Perhaps one of the most famous pieces of this time was The Lark Ascending, written by Ralph Vaughan Williams in 1914 for piano and violin, and based upon a poem by George Meredith about the song of the skylark. It is richly devotional and pastoral, portraying purity and innocent joyfulness. Beginning The Lark Ascending prior to the outbreak of the war, there is evidence that Vaughan Williams still continued to work on the piece during the war although he had enlisted as a private in the Royal Army Medical Corps. It was not long before he was arrested after it was thought that he was writing secret codes.
Arthur Bliss wrote his choral symphony Morning Heroes in memory of his brother who had died in conflict, and Gustav Holst composed his haunting Ode to Death - his most beautiful choral work, remembering his composer friends who had fallen in battle. Another famous piece is Vaughan Williams Pastoral Symphony, completed in 1922. It has gained a reputation of being a beautiful, meditative and evocative elegy for those who died in World War One.

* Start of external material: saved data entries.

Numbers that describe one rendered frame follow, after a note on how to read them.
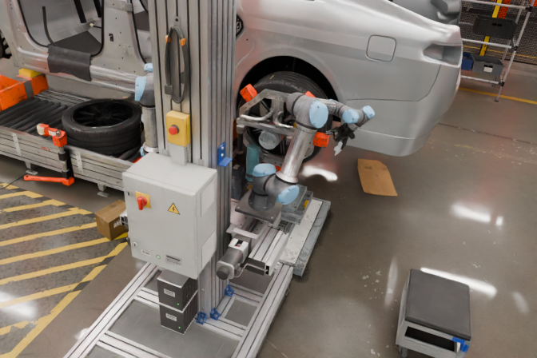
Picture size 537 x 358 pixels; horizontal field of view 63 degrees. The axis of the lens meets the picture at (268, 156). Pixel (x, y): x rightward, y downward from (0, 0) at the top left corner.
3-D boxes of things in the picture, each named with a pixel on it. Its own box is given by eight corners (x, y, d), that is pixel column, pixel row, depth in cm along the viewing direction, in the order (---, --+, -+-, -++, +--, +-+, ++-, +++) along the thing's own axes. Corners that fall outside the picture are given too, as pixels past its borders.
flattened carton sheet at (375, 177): (385, 163, 439) (386, 160, 438) (396, 196, 393) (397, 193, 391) (355, 161, 439) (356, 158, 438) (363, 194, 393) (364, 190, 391)
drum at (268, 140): (287, 138, 309) (288, 121, 302) (276, 153, 292) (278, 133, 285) (268, 133, 313) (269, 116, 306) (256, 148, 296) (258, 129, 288)
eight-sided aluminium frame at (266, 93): (311, 169, 314) (320, 99, 286) (308, 174, 309) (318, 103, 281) (240, 152, 329) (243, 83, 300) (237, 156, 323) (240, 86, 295)
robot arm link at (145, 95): (170, 170, 242) (165, 83, 208) (142, 173, 239) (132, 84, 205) (169, 157, 251) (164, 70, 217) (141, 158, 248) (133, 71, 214)
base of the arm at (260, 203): (269, 214, 231) (271, 199, 226) (243, 206, 235) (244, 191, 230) (280, 198, 243) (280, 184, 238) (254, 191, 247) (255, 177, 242)
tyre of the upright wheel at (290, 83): (344, 87, 303) (256, 57, 316) (336, 100, 284) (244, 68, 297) (320, 165, 340) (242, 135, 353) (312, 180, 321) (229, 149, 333)
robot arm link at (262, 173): (264, 178, 241) (265, 157, 234) (280, 190, 233) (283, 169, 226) (247, 186, 234) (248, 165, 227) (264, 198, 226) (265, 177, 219)
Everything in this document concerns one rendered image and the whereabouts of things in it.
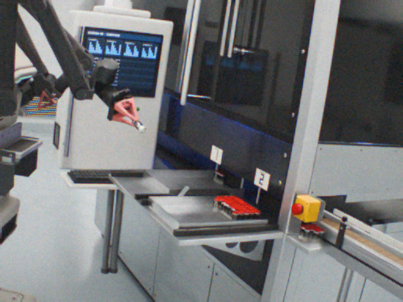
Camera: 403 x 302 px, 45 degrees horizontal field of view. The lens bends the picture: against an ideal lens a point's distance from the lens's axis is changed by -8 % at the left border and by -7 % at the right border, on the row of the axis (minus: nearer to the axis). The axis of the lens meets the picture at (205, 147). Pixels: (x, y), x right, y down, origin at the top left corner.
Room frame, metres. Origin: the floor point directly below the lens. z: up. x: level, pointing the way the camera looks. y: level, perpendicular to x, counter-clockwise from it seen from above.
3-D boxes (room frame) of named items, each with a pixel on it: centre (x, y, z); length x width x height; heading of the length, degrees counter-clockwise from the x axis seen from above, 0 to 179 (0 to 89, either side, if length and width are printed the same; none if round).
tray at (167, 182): (2.09, 0.03, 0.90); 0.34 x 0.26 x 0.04; 120
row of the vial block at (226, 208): (1.78, -0.12, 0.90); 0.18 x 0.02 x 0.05; 29
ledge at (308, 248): (1.65, -0.41, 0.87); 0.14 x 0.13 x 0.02; 120
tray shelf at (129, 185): (1.91, 0.00, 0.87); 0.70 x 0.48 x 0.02; 30
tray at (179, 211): (1.74, -0.04, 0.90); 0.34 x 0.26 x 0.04; 119
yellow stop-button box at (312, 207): (1.64, -0.37, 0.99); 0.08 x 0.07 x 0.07; 120
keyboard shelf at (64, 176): (2.31, 0.43, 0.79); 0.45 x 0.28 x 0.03; 120
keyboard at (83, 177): (2.27, 0.40, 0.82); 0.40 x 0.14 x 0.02; 120
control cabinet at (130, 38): (2.48, 0.50, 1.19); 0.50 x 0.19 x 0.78; 120
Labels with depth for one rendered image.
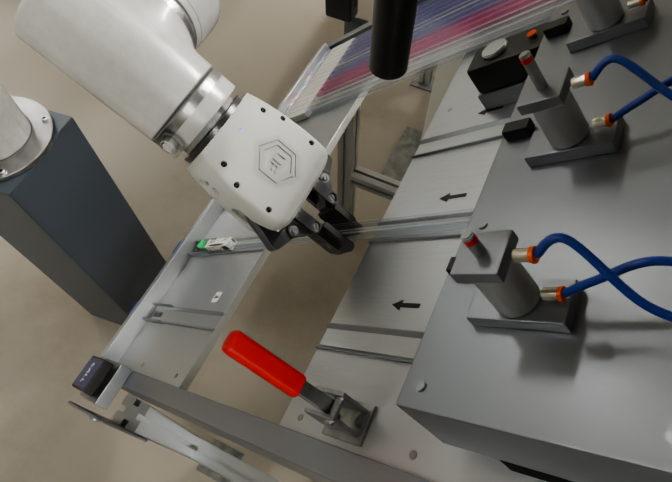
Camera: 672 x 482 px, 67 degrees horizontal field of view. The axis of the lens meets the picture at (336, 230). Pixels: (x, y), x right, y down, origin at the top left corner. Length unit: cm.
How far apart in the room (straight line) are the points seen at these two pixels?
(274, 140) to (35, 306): 134
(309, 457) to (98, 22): 35
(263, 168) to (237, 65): 166
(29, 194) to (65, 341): 71
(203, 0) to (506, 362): 39
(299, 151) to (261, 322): 105
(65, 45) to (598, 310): 40
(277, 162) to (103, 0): 18
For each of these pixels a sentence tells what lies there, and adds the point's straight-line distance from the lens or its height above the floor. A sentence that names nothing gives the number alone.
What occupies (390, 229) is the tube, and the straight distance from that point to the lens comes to 45.
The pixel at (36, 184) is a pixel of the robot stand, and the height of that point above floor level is 67.
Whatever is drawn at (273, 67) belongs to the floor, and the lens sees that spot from 208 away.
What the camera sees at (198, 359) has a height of 85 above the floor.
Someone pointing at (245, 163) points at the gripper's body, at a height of 104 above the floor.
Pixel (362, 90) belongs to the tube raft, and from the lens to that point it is 74.
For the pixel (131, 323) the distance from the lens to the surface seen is 75.
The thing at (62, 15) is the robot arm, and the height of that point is 115.
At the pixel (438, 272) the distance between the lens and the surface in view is 40.
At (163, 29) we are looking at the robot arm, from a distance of 46.
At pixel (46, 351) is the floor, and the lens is 166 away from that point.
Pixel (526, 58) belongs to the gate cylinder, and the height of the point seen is 121.
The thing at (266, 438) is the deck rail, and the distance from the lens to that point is 41.
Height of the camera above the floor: 139
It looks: 60 degrees down
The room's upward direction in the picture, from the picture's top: straight up

Returning soldiers celebrated with popular songs that were sung in the trenches, including It’s a Long Way to Tipperary, Hanging on the Old Barbed Wire, and Oh it’s a lovely war! Popular American Jazz music was also becoming a heavy modern influence upon British music, reaching the country though gramophone recordings and performers who visited the country shortly after the end of the war.
Sir Henry Wood, English conductor known for the Proms, commented on the attempted ban of German music, such as Bach and Beethoven, who were incredibly popular before the beginning of the war, stating “the greatest examples of music and art are world possessions and unassailable even by the prejudices of the hour”.